Contemplations On the Journey to True Financial Freedom
There is no shortage of practical information in cyberspace about money management. Spend less than you earn; save at least ten percent of your net income; give a tithe or ten percent to your church or charity of choice; buy low, sell high.
There are also surveys to determine how financially fit you are; you can even check your financial well-being score. Since I am a “do it” kind of girl, I appreciate the practical supports that are available. They give me a barometer to gauge my financial health…at least, on the surface.
I’ve come to learn that when dealing with money…and experiencing true financial freedom, a deep dive beyond the shore of the “right things to do” to the abyss of our motivations is required.
Since my early teens, I’ve worked everywhere from New York City business offices to Fotomat (dating myself, again) to the ever-present McDonald’s. (Really, who hasn’t worked at McDonald’s?) I learned from watching my parents and older siblings the importance of a good work ethic and the value of earning my own money.
By the time I started college, I was used to a regular flow of money that I could spend as I pleased. As many students did at the time, I worked an on-campus job to keep my diet of French fries steady.
It was sometime during my freshman year that my father sent an envelope to me in the mail. Inside was a green plastic card with my name on it (middle initial and all) and a note that read, “For emergencies. Use frugally!”
I admit. I didn’t recognize the power that was in my hands. I tossed the card on my desk. I almost forgot about it until the following week when my friends invited me to go to the mall. That began a season of spending that could never be categorized as “frugal.” I remember that I suddenly had multiple jeans and t-shirt "emergencies"!
After two months, I got the call…and had the talk. That carefree relationship that I had with money turned into a burdensome millstone around my neck. I had a repayment schedule that taught me among other things to avoid debt like the plague.
My story is not uncommon. But it doesn’t end there.
Yes, I learned the value of using debt wisely and I tend to still live rather frugally. However, it is my attitude about money that shifted in that season of my life. I began a money journey with a vacillating view that money is either friend or foe, good or evil, depending on how much of it I had available to me.
In reality, it is neither. It is a tool. A resource to be used in the process of living. It is powerful because of how it can be used. But it is neutral. It takes on the character and fulfills the purposes of the person using it.
In our culture, money has been condemned as the reason for breaking up friendships, causing strife among family members and is one of the top three reasons quoted by divorced couples. In fact, couples that disagree about money only once a month are over 30% more likely to divorce, according to research statistics.
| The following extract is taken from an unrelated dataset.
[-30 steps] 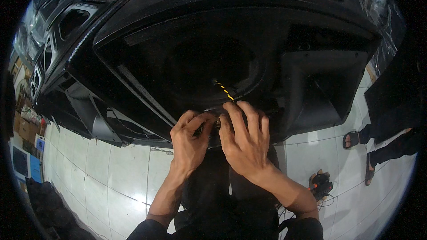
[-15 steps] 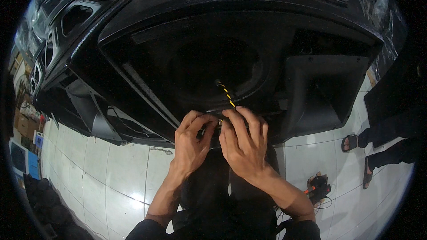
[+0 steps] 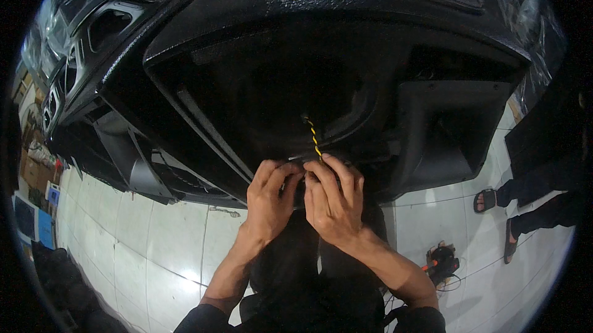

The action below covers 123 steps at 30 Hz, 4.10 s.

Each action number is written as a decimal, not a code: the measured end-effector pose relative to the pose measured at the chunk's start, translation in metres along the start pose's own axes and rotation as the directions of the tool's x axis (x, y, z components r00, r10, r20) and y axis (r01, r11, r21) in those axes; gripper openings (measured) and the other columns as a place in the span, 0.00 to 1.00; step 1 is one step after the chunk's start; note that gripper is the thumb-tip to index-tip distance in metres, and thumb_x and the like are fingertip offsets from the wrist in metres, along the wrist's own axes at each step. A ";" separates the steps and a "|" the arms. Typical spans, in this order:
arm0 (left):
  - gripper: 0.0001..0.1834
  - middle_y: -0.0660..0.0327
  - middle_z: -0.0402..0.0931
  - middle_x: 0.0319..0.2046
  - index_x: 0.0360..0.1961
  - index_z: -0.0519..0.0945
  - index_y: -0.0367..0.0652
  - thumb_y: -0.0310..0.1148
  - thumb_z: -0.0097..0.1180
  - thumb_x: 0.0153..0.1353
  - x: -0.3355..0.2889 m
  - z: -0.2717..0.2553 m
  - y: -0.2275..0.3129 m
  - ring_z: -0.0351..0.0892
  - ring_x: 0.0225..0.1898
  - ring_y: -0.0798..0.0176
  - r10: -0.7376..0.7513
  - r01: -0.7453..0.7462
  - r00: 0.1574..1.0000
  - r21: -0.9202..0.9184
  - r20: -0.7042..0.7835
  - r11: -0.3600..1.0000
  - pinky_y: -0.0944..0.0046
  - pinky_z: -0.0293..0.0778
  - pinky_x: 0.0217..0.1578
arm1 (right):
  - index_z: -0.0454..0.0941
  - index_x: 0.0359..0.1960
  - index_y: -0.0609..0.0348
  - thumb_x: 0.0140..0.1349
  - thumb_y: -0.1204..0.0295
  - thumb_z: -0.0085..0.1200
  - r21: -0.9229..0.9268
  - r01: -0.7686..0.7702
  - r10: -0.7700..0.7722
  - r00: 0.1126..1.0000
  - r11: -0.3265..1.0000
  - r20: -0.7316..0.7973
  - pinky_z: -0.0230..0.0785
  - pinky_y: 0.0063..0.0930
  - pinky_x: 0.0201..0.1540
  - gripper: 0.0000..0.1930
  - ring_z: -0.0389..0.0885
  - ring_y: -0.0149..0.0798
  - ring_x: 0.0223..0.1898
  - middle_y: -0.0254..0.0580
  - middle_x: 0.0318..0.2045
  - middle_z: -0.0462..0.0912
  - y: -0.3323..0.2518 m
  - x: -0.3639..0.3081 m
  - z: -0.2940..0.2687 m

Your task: The person sits on the floor and installs speakers into a large black speaker enclosure. They strip and twist wires, solder connections to a tweeter and a woofer using a soldering iron and solder, then secure the components into the enclosure.

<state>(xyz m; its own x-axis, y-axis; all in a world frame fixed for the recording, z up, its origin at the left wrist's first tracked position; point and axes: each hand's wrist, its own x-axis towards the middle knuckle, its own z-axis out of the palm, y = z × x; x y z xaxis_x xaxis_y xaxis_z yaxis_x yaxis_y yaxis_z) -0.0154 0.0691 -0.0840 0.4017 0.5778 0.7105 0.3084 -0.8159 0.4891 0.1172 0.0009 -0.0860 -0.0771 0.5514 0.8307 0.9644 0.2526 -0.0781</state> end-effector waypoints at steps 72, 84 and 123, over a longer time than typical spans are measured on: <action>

I propose that the issue is not money itself…it’s how each person values it. It’s said that loving money is the root of wickedness, not just the money alone. It’s a conundrum, I know. How do I utilize this resource that carries so much power in our culture without being seduced by it?
The answer: Know thyself!
In other words, become self-aware and examine your money attitudes. Make adjustments to ensure that your attitudes and actions are congruent.
Begin by asking yourself the hard questions around money matters: Am I a saver or a spender? Do I enjoy paying bills or do I feel like bills intrude on my lifestyle? How do I feel when I see a rising or falling balance in my account? Do I feel more valuable or less so? Do I feel guilty? Do I value delayed gratification or do I run into debt due to a “have it now” attitude? What are my true values?
These are not easy to answer, I know. However, it is only through knowing where I stand with money am I able to relate to it and others in an open and healthy way. Thereby, building genuine wealth that transcends my assets.
My goal is to consistently experience true financial freedom, which is about having money without it having me. With a balanced attitude about this resource, I don’t strive or fret about my wants. My needs are met. I don’t always get it right. But I am working on it. I am a work in progress. Progress is the optimal word!
Where are you on your money journey?